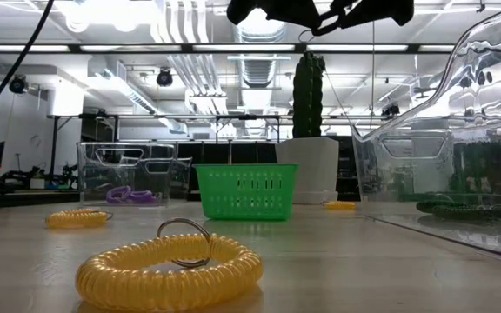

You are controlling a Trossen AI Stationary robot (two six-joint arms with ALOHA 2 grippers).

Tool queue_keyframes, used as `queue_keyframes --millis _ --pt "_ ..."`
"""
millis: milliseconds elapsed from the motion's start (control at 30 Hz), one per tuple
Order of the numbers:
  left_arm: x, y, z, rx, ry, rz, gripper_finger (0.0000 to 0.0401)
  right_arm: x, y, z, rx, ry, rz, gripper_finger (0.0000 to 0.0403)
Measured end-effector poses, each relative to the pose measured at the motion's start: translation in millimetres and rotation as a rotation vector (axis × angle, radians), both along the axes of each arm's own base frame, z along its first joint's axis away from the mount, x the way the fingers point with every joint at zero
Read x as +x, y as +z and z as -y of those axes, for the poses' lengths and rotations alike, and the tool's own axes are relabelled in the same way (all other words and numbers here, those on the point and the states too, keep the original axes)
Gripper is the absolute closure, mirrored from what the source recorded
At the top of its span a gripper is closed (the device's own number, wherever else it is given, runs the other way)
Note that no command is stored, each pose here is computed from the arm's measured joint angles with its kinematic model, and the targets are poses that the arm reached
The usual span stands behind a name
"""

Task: Sort spring keychains
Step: Put the black spring keychain into the bottom transparent bin

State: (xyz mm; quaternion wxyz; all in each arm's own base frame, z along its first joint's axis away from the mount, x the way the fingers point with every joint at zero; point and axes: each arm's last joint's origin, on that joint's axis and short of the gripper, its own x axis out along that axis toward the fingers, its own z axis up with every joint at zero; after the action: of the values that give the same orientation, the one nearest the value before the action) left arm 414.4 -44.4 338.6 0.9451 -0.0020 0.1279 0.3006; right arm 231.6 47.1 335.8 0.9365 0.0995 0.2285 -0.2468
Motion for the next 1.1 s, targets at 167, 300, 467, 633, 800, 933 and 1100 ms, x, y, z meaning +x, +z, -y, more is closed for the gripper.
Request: queue_keyframes --millis 167,300,467,633,800,933,1100 --pt "-0.1 -0.1 0.9 -0.002 -0.001 0.001 0.0401 1.7 0.3 5.8 0.000 -0.027 -0.003 0.0193" --pt "-0.2 -0.3 1.0 -0.002 -0.002 -0.001 0.0401 -1.2 -0.9 8.8 0.024 -0.050 0.009 0.0226" --pt "-0.2 -0.4 1.0 -0.003 -0.002 -0.001 0.0401 -2.6 -0.8 9.0 0.030 -0.050 0.008 0.0304" --pt "0.0 -0.5 1.3 -0.008 -0.014 -0.002 0.0401 -2.6 -1.4 8.6 0.029 -0.040 0.002 0.0381" --pt "0.2 -0.4 2.0 -0.018 -0.042 -0.003 0.0398 -2.6 -1.7 8.5 0.032 -0.038 0.002 0.0387" --pt "0.3 -0.6 2.2 -0.020 -0.049 -0.004 0.0384 -2.5 -1.6 8.5 0.032 -0.039 0.003 0.0389" --pt "0.3 -0.7 2.3 -0.019 -0.052 -0.005 0.0363 -2.4 -1.5 8.5 0.032 -0.039 0.004 0.0390"
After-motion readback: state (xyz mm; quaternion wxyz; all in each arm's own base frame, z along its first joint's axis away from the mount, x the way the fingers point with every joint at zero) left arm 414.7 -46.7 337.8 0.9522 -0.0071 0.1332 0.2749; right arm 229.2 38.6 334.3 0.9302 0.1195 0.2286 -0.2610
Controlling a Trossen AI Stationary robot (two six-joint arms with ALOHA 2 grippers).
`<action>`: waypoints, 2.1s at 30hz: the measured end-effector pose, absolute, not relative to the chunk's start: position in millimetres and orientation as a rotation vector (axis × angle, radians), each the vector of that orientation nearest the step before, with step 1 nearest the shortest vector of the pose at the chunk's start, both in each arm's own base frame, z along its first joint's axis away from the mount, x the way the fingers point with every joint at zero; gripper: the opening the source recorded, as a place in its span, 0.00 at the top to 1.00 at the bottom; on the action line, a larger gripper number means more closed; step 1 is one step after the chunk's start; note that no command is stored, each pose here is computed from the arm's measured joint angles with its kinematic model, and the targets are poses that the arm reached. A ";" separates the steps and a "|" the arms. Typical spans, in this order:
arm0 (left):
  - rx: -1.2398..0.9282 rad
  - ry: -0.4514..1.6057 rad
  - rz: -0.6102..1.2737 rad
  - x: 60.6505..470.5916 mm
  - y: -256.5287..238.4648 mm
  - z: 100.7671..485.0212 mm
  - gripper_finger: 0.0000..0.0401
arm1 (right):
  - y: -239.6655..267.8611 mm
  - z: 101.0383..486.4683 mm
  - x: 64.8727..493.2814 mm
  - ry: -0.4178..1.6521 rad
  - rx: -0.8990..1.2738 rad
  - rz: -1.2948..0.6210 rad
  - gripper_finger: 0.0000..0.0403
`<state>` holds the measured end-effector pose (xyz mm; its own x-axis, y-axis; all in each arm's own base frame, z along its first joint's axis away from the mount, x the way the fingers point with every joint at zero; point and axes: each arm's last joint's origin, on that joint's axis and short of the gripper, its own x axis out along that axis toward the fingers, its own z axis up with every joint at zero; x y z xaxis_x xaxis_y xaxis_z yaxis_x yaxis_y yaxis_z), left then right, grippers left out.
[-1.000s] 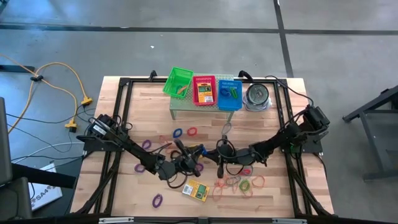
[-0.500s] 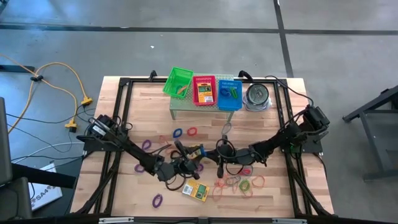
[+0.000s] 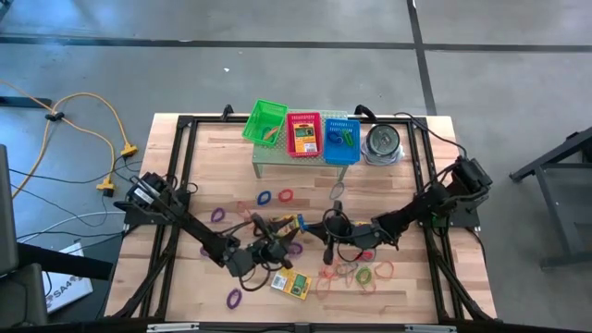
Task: Pick & Place Office Desk Supplies
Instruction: Put the left blue spring keychain into the blue bin on the shelf
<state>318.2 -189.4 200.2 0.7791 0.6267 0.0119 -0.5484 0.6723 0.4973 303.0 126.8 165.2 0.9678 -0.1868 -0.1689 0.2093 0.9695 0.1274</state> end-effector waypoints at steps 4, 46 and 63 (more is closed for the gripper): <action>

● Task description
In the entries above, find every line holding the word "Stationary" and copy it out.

● Response below
You are controlling a Trossen AI Stationary robot (two six-joint arms with ALOHA 2 grippers).
Controlling a Trossen AI Stationary robot (two six-joint arms with ALOHA 2 grippers).

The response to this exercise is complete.